If the hydraulic motor is designed with a constant stroke volume, the current stroke volume required for balancing is the nominal stroke volume and is therefore always known. The nominal stroke volume is preferably stored in the device, in particular for the purpose of balancing.

A method according to the invention for calibrating a device for a travel drive, which is designed in accordance with at least one aspect of the preceding description, has the steps of actuating the pressure valve with an actuation current in accordance with a step-like or continuous ramp function, detecting the pressure as a function of the actuation current, and determining the one limit of the pressure or a control current associated with a cut-off pressure if the pressure exceeds the limit reached, and filing of the limit and the assigned drive current and thereby calibration of the cut-off. In this way, an automatic comparison of the behavior of the hydraulic pump in the traction drive is created, which ensures high pressure control accuracy.

The calibration or adjustment is preferably carried out when the travel drive is at a standstill.

In a further development, the calibration can be initialized by a driver or operator. As an alternative or in addition, the calibration can be initialized by a control device of the travel drive or by the device, in particular when a predetermined event of the travel drive is detected.

In one possible embodiment of the method, the limit is first explicitly specified by explicitly storing it in the device at the beginning. Then the reaching of the limit can be detected directly by the above-mentioned detection of the pressure and the then effective control current can be assigned and stored for calibration.

Alternatively or additionally, the step of determining the drive current associated with the limit or the cut-off pressure is carried out as a function of a determined characteristic pressure value of the travel drive and a pressure distance therefrom. As a result, the calibration can take place relative to the characteristic pressure value, in particular an opening pressure of a pressure limiting valve.

In further biodegradation, the method therefore has the steps of implicitly specifying the limit as a pressure offset of, in particular, a stationary opening pressure of a pressure limiting valve of the travel drive, determining the opening pressure from a course of the detected pressure (in particular from a time course, in particular from a time gradient of the detected pressure and a valve characteristic ), Determining the limit from the opening pressure and the pressure offset, and, in particular starting from the opening pressure, actuating the pressure valve with the actuating current in accordance with a falling ramp function up to the limit. As a result, the calibration is carried out in such a way that it takes place relative to the opening pressure of the pressure-limiting valve and thus maximum use is made of the available pressure. In the course of this, the setting of the pressure relief valve can also be measured. A comparison of the opening pressure and the set value then provides information on a possibly necessary correction of the setting or maintenance of the pressure relief valve.

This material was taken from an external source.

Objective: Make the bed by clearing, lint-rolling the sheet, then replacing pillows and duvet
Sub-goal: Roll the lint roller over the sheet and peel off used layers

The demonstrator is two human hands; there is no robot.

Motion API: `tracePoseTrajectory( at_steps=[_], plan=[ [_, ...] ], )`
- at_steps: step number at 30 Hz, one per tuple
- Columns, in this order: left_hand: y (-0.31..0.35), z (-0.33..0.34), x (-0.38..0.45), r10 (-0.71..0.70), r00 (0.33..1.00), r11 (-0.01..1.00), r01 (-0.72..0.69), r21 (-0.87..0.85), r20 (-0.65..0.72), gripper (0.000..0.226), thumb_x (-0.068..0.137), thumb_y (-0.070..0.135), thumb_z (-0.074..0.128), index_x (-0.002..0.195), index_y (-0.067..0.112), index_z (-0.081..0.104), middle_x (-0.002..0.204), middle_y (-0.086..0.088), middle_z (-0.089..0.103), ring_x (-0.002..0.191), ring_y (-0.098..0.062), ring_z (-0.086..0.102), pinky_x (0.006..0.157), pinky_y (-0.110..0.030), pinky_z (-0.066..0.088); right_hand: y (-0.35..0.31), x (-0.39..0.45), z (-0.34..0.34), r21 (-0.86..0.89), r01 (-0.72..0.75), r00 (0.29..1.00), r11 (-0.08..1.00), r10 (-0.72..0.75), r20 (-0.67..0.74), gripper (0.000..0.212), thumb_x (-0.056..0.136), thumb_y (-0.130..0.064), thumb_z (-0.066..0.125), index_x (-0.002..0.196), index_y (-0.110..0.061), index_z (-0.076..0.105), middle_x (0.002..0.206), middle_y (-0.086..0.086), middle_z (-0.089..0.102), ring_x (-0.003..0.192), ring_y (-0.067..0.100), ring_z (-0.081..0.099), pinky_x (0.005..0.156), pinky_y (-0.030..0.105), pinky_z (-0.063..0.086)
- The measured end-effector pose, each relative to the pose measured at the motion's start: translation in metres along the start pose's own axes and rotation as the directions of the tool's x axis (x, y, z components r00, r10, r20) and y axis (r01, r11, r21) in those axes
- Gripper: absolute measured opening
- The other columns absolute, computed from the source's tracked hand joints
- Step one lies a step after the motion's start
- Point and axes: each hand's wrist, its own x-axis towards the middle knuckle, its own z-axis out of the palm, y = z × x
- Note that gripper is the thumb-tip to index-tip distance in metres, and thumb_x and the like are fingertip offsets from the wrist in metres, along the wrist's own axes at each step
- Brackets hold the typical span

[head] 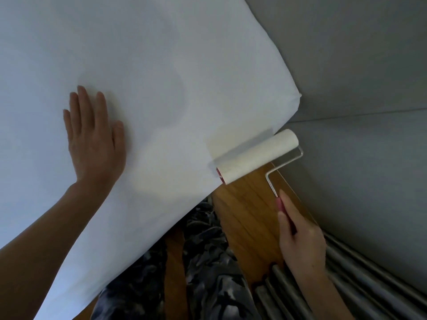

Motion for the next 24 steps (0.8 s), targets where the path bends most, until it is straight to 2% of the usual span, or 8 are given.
tracePoseTrajectory(
  at_steps=[2, 5, 7, 10, 13, 15, 19, 24],
  plan=[
    [-0.008, -0.003, -0.004, -0.050, 0.999, 0.999, 0.050, -0.003, -0.016, 0.053, 0.102, 0.019, 0.036, 0.150, 0.002, 0.024, 0.158, -0.027, 0.014, 0.147, -0.040, 0.010, 0.118, -0.039, -0.002, -0.021, 0.020, 0.008, 0.026, 0.096, 0.995, 0.995, -0.095, -0.035, 0.043, 0.097, -0.046, 0.037, 0.134, -0.026, 0.043, 0.053, -0.023, 0.042, 0.040, 0.003, 0.045, 0.038, 0.017, 0.042],
    [-0.023, -0.009, -0.014, -0.121, 0.992, 0.993, 0.121, 0.000, -0.025, 0.053, 0.102, 0.020, 0.036, 0.151, 0.002, 0.025, 0.158, -0.026, 0.013, 0.148, -0.039, 0.009, 0.119, -0.040, -0.001, -0.069, 0.059, 0.028, 0.099, 0.215, 0.976, 0.972, -0.211, -0.049, 0.041, 0.098, -0.035, 0.044, 0.137, -0.025, 0.042, 0.055, -0.020, 0.043, 0.043, 0.005, 0.043, 0.042, 0.013, 0.036],
    [-0.032, -0.014, -0.024, -0.184, 0.982, 0.983, 0.184, -0.006, -0.036, 0.054, 0.102, 0.021, 0.034, 0.151, 0.001, 0.024, 0.159, -0.025, 0.013, 0.148, -0.039, 0.009, 0.119, -0.041, 0.000, -0.108, 0.081, 0.041, 0.092, 0.321, 0.947, 0.942, -0.322, -0.002, 0.042, 0.099, -0.029, 0.045, 0.141, -0.025, 0.045, 0.061, -0.010, 0.053, 0.048, 0.006, 0.045, 0.047, 0.021, 0.041],
    [-0.049, -0.023, -0.039, -0.258, 0.963, 0.966, 0.259, -0.002, -0.080, 0.055, 0.103, 0.025, 0.031, 0.151, 0.001, 0.024, 0.159, -0.025, 0.012, 0.148, -0.039, 0.009, 0.119, -0.041, 0.000, -0.170, 0.102, 0.059, 0.055, 0.492, 0.860, 0.869, -0.495, 0.123, 0.043, 0.100, -0.027, 0.043, 0.143, -0.028, 0.044, 0.072, -0.001, 0.060, 0.059, 0.015, 0.052, 0.054, 0.030, 0.044],
    [-0.074, -0.032, -0.055, -0.383, 0.913, 0.923, 0.385, -0.011, -0.144, 0.055, 0.099, 0.021, 0.028, 0.147, -0.005, 0.028, 0.159, -0.025, 0.012, 0.148, -0.038, 0.009, 0.120, -0.043, 0.001, -0.220, 0.106, 0.084, 0.040, 0.571, 0.802, 0.820, -0.567, 0.187, 0.042, 0.101, -0.032, 0.040, 0.144, -0.035, 0.041, 0.085, 0.003, 0.066, 0.073, 0.023, 0.059, 0.062, 0.032, 0.043],
    [-0.089, -0.034, -0.068, -0.460, 0.865, 0.884, 0.466, -0.019, -0.200, 0.055, 0.094, 0.015, 0.029, 0.145, -0.008, 0.031, 0.158, -0.024, 0.016, 0.148, -0.038, 0.013, 0.121, -0.045, 0.006, -0.239, 0.096, 0.104, 0.011, 0.618, 0.771, 0.786, -0.609, 0.187, 0.038, 0.102, -0.039, 0.038, 0.138, -0.034, 0.049, 0.082, 0.002, 0.066, 0.072, 0.024, 0.060, 0.058, 0.031, 0.039],
    [-0.108, -0.031, -0.098, -0.566, 0.803, 0.815, 0.579, 0.021, -0.186, 0.058, 0.096, 0.014, 0.034, 0.153, 0.008, 0.024, 0.160, -0.020, 0.014, 0.149, -0.035, 0.010, 0.120, -0.044, 0.003, -0.232, 0.075, 0.134, -0.075, 0.633, 0.764, 0.770, -0.608, 0.216, 0.033, 0.101, -0.047, 0.037, 0.116, -0.030, 0.062, 0.066, -0.001, 0.055, 0.064, 0.025, 0.058, 0.051, 0.030, 0.035],
    [-0.119, -0.023, -0.120, -0.517, 0.836, 0.844, 0.534, 0.054, -0.183, 0.050, 0.105, 0.024, 0.024, 0.153, 0.010, 0.024, 0.160, -0.020, 0.015, 0.148, -0.036, 0.012, 0.120, -0.042, 0.004, -0.171, 0.066, 0.121, 0.010, 0.583, 0.798, 0.812, -0.575, 0.182, 0.033, 0.098, -0.042, 0.045, 0.126, -0.033, 0.062, 0.077, 0.002, 0.069, 0.063, 0.023, 0.062, 0.054, 0.035, 0.052]
  ],
)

In a further development, the step of determining the opening pressure from the course of the detected pressure comprises steps of determining an opening of the pressure limiting valve from the course of the detected pressure, and maintaining the activation current effective during opening during a period in which the pressure at the opening pressure stabilizes. The duration is known in particular from a valve characteristic of the pressure limiting valve stored in the control unit.

The limit mentioned can be, for example, the already mentioned maximum permissible pressure or a minimum necessary pressure, for example at a starting point of the travel drive at which the drive overcomes the starting resistances and starts to move.

It is fundamentally advantageous to carry out the calibration under defined conditions. To this end, a development of the method has a previous step of establishing at least one calibration condition. This is, for example, the achievement and maintenance of a speed of the hydraulic pump (or of its drive machine) that is relevant during driving operation and / or that a shaft power of the hydraulic motor is zero. The last-mentioned calibration condition is also called a block condition, since the hydraulic pump delivers against a hydraulic motor that cannot deliver shaft power. This is achieved by means of a parking brake and / or by a zero stroke volume of the hydro motor.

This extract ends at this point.